The camera_days dataset is created by adding a new column camera_day to species_per_day. This column is generated using row_number(), which gives a sequential count of camera trap days.

Show Code
# Step 7: Plot the results
ggplot(camera_days, aes(x = camera_day, y = cumulative_species)) +
  geom_line(color = "blue", linewidth = 1) +  # Use `linewidth` instead of `size`
  geom_point(color = "red") +
  labs(
    x = "Number of Camera Days",
    y = "Cumulative Number of New Species Detected",
    title = "Species Accumulation Curve"
  ) +
  theme_minimal()

  • The ggplot function creates a plot using camera_days as the dataset.
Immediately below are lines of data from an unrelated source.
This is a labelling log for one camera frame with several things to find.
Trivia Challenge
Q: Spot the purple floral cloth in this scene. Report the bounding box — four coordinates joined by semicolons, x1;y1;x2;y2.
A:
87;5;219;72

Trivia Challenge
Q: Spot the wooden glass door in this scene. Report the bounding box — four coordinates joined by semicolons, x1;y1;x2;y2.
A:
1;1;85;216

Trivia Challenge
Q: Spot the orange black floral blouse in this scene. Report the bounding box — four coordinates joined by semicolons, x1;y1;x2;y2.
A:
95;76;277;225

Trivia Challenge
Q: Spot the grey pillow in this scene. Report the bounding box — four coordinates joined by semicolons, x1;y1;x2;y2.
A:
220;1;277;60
  • The x-axis represents the total number of camera days, while the y-axis shows the cumulative number of new species detected.

  • geom_line draws a blue line representing the cumulative species count over time, and geom_point adds red points to indicate specific data points.

  • The labs function labels the axes and sets the title of the plot.

  • theme_minimal() applies a clean and simple theme to the plot for better aesthetics.

The result is a Species Accumulation Curve showing that after 2200 camera traps there is no much point increasing the sampling effort.